▶ _What you have to do_: Go through the entries below. Copy out every line that contains "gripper".

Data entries

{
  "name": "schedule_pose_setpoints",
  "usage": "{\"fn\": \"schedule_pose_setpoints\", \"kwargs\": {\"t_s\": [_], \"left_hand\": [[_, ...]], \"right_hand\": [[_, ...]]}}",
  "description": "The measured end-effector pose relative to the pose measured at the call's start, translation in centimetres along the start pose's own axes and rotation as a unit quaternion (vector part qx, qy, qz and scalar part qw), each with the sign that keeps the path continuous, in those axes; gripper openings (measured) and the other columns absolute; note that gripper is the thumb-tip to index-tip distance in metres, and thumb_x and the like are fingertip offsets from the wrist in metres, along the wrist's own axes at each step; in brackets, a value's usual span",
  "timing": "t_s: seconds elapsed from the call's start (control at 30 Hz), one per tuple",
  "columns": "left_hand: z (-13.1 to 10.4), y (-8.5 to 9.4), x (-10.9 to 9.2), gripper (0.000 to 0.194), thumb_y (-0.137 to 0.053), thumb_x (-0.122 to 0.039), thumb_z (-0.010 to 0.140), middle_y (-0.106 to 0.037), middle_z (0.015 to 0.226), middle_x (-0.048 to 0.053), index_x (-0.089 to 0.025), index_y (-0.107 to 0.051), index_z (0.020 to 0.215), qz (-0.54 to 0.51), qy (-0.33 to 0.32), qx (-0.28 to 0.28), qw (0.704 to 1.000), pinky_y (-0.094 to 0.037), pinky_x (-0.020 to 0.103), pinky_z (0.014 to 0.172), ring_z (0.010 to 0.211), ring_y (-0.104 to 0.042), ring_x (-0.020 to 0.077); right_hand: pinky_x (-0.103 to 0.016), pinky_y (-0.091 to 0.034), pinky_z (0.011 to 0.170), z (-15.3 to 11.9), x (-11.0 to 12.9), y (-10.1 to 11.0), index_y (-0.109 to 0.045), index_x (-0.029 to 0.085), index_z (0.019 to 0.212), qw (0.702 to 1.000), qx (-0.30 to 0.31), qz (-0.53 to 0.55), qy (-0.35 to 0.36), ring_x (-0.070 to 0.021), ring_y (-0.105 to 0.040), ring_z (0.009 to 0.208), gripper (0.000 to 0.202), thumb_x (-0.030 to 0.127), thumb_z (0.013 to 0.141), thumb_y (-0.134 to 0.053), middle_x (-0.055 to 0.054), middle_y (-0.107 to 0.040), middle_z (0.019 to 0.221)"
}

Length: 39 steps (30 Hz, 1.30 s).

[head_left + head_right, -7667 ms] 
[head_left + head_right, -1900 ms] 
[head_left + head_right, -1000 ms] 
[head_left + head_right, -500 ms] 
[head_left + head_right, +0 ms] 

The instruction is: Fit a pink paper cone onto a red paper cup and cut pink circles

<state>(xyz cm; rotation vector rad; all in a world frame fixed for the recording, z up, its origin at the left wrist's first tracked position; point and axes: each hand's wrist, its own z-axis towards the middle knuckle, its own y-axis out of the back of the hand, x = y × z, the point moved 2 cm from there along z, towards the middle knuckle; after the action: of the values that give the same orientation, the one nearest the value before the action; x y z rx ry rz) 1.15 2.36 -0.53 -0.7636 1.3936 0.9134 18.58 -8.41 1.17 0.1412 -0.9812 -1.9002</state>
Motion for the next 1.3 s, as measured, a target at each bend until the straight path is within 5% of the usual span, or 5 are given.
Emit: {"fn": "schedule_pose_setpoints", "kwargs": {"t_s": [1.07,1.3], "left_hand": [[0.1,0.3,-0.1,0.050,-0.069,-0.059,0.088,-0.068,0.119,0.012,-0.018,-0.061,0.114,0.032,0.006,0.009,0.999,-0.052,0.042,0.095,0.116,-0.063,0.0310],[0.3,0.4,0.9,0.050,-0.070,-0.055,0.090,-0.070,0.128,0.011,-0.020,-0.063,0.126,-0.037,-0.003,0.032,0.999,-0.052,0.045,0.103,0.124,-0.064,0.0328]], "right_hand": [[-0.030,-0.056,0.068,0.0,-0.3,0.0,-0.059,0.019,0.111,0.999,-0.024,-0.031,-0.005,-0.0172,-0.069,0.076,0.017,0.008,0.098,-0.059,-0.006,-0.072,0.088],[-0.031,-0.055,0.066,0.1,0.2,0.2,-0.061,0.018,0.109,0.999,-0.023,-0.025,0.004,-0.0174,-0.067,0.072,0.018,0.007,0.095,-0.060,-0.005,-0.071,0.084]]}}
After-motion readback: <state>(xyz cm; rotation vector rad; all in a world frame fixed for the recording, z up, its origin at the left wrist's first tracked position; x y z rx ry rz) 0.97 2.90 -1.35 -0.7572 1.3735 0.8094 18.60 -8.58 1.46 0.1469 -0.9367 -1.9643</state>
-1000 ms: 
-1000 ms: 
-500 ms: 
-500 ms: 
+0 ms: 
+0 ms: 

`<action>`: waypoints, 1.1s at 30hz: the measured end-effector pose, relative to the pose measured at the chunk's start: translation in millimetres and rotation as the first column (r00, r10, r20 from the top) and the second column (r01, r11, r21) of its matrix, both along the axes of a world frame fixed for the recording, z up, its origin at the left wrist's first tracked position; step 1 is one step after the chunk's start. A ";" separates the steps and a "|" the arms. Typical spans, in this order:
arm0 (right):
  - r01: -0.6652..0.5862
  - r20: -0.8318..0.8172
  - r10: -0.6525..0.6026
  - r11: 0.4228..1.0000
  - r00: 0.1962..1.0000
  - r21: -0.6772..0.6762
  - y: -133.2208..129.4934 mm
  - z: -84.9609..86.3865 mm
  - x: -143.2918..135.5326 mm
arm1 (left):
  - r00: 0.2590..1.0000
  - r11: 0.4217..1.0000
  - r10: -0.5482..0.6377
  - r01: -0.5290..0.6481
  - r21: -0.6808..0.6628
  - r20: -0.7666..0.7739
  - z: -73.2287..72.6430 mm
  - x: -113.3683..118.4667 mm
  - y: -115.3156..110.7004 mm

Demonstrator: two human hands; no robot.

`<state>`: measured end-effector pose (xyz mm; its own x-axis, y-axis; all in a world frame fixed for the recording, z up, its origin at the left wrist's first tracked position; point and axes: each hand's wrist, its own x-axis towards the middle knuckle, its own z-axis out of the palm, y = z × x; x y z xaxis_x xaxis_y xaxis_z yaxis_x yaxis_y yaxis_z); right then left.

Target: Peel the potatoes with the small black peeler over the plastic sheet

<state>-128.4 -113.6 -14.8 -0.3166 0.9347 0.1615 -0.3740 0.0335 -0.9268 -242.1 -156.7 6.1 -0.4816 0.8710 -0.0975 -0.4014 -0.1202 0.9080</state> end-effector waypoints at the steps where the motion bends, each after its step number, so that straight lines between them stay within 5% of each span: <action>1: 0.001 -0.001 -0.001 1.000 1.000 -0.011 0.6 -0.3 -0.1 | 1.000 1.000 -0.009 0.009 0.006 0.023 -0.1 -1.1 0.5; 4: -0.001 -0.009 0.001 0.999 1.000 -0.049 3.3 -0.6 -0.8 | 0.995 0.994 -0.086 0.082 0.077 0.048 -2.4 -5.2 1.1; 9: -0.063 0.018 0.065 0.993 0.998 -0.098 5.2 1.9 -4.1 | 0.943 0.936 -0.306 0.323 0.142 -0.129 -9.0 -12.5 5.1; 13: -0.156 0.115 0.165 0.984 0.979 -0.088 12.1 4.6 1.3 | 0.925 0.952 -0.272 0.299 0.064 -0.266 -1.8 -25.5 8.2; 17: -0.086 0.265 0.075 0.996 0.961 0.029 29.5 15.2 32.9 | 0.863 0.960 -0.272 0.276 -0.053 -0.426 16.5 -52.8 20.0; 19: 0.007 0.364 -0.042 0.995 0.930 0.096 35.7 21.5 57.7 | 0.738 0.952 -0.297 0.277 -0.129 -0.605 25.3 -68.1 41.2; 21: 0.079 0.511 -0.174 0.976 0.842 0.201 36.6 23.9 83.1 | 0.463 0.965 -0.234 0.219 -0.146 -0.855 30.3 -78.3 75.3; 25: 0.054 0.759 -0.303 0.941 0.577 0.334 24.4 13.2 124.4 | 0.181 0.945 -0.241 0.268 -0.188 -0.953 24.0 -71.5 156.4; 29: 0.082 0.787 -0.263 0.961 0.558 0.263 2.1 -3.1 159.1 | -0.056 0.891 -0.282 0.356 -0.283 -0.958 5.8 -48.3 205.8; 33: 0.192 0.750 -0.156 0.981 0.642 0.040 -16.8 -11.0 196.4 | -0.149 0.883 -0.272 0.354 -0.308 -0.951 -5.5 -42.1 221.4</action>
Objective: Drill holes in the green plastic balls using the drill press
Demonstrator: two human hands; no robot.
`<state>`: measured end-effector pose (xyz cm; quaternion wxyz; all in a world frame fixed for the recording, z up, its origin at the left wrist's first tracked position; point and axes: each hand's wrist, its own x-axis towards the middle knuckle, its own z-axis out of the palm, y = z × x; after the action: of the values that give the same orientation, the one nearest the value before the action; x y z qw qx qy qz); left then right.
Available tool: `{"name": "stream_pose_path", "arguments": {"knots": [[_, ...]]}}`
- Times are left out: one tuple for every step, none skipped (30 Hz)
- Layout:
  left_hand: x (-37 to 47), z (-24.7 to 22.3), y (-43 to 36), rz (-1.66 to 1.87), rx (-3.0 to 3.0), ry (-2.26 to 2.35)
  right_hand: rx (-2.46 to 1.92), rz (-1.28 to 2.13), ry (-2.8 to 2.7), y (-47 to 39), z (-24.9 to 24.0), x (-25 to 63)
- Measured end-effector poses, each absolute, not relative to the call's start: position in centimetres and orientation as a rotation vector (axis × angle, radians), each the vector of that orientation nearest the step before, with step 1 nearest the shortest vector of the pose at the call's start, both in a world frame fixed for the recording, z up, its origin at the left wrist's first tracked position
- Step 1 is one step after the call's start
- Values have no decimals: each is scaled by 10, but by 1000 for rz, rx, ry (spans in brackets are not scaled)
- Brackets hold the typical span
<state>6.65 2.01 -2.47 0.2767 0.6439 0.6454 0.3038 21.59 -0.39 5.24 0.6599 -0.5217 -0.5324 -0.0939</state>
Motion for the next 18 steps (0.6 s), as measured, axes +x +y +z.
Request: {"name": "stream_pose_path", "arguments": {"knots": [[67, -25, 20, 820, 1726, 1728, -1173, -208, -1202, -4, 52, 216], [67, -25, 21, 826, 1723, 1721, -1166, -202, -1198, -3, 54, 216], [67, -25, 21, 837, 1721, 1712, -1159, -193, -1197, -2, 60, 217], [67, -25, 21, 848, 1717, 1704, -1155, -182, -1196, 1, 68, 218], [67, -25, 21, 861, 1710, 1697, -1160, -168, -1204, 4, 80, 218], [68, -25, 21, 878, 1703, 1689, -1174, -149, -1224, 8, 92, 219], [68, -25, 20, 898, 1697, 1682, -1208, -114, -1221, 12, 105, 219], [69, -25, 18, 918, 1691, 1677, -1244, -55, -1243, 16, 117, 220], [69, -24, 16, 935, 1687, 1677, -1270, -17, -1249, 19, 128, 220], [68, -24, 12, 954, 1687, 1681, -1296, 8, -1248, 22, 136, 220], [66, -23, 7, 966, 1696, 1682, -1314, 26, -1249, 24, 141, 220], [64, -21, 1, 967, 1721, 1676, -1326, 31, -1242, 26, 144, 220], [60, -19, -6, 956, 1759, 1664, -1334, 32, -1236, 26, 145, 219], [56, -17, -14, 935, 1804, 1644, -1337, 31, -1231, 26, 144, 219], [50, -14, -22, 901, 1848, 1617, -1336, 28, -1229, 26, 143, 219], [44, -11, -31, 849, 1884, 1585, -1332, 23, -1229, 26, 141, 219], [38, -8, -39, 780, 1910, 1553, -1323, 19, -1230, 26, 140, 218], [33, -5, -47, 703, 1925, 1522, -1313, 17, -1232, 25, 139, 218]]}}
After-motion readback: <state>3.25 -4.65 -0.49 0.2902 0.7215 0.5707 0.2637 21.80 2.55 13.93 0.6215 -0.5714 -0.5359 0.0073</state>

▶ _Output below_:
  "description": "The measured end-effector pose relative to the pose measured at the call's start, translation in centimetres along the start pose's own axes and rotation as a unit quaternion (vector part qx, qy, qz and scalar part qw), each with the sign that keeps the path continuous, in those axes; gripper openings (measured) and the other columns absolute; note that gripper is the thumb-tip to index-tip distance in metres, and thumb_x and the like are fingertip offsets from the wrist in metres, along the wrist's own axes at each step; in brackets, a value's usual span",
  "columns": "left_hand: z (-13.1 to 10.4), y (-8.5 to 9.4), x (-10.9 to 9.2), gripper (0.000 to 0.194), thumb_y (-0.137 to 0.053), thumb_x (-0.122 to 0.039), thumb_z (-0.010 to 0.140), middle_y (-0.106 to 0.037), middle_z (0.015 to 0.226), middle_x (-0.048 to 0.053), index_x (-0.089 to 0.025), index_y (-0.107 to 0.051), index_z (0.020 to 0.215), qz (-0.54 to 0.51), qy (-0.33 to 0.32), qx (-0.28 to 0.28), qw (0.704 to 1.000), pinky_y (-0.094 to 0.037), pinky_x (-0.020 to 0.103), pinky_z (0.014 to 0.172), ring_z (0.010 to 0.211), ring_y (-0.104 to 0.042), ring_x (-0.020 to 0.077); right_hand: pinky_x (-0.103 to 0.016), pinky_y (-0.091 to 0.034), pinky_z (0.011 to 0.170), z (-15.3 to 11.9), x (-11.0 to 12.9), y (-10.1 to 11.0), index_y (-0.109 to 0.045), index_x (-0.029 to 0.085), index_z (0.019 to 0.212), qw (0.702 to 1.000), qx (-0.30 to 0.31), qz (-0.53 to 0.55), qy (-0.35 to 0.36), ring_x (-0.070 to 0.021), ring_y (-0.105 to 0.040), ring_z (0.009 to 0.208), gripper (0.000 to 0.202), thumb_x (-0.030 to 0.127), thumb_z (0.013 to 0.141), thumb_y (-0.134 to 0.053), middle_x (-0.055 to 0.054), middle_y (-0.107 to 0.040), middle_z (0.019 to 0.221)"

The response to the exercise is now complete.